Criminals exploit net phone calls
Malicious hackers are turning to net phone systems in a bid to trick people into handing over personal details.
Security firms have identified several scams in which net phone systems are harnessed to try to catch out potential victims.
In one con people are called about supposed fraudulent activity on their credit card.
So far few people have been caught out but security firms expect the number of scams to grow.
Many hi-tech criminals currently use e-mail as the sole method of delivering spam, as well as viruses and phishing messages - in which an e-mail and/or website purports to be that of a bank or financial institution.
Others are harnessing newer technologies to find and catch out fresh victims.
Some criminals are now using net phone systems in a bid to make their come-ons look more legitimate and convince people to hand over useful details such as credit card numbers, bank account details or personal information.

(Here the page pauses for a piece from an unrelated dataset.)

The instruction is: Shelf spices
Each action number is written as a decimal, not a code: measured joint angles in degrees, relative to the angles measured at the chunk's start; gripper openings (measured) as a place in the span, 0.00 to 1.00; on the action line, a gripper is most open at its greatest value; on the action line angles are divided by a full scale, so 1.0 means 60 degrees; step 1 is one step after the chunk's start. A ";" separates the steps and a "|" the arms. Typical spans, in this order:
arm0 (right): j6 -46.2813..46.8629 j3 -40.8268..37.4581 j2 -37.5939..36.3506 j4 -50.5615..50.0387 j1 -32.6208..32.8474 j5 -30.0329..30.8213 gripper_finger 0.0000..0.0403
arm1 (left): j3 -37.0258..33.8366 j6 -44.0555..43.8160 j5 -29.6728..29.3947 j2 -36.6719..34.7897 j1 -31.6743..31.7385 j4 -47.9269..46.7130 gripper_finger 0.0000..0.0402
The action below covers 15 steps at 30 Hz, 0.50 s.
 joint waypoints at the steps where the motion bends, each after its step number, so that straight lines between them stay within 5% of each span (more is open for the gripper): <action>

Have you been a target of vishing?
The scam has been dubbed "vishing" because, like phishing, its practitioners pose as banks and other financial institutions but use Voice over IP (Voip) technology.
One recent con spotted by security firm WebSense put an 0800 number in an e-mail message spammed out to users asking them to call and update their bank details.
On calling the number users hear a recorded voice asking them to enter their account number using the phone's touch pad.
Anti-virus firm Sophos has also come across a combined e-mail and phone scam aimed at net payments service PayPal which also asks people to phone to update or confirm their account information.
Secure Computing has found a more sophisticated scam that avoids e-mail altogether. Instead the criminals behind this scam have programmed computers to dial a long list of phone numbers and play a recorded message to anyone that answers.
The recorded message warns that a person's credit card has been used fraudulently and asks them to enter their card number. Significantly, those responding are also asked for the security number found on the rear of the card.
The scam is lent legitimacy because net phone technology makes it easy to fake the number someone is calling from.
Paul Henry, a spokesman for Secure Computing, said the scam might succeed because although people were suspicious of e-mail few would suspect a phone call about a credit card problem.
Common sense is the first line of protection," said Mr Henry. "Anyone who is called by a bank should take the appropriate steps to protect their personal information and their bank account."
Mr Henry said if a bank or credit card company rang a customer it would have knowledge of some personal details about who it was calling. He urged people to be suspicious of any call that is ignorant of these basic personal details such as first and last name. Anyone receiving such a call should report it to their bank, he said.
Alan Nunn, chief technology officer of Newport Networks which sells Voip technology, said in its early days phishing succeeded because people did not know about its dangers.
"We've fixed that partially through educating users," he said, adding that the same needed to be done with the new scams.
But, he added, net firms would increasingly have to take some trouble inside their own networks to tackle security problems.
Many net service firms already use a blacklist of internet addresses known to be senders of spam. Similar lists could be circulated of places hosting vishing scams so any call from them is blocked before it reaches a user.
But, admitted Mr Nunn, just as with anti-virus firms and virus writers an "arms race" was likely to develop between the firms trying to stop the scams proliferating and those trying to harvest new victims.
"I suspect the criminals are in the experimentation phase at the moment," said Mr Nunn, "But I also suspect there's real fraud going on out there too."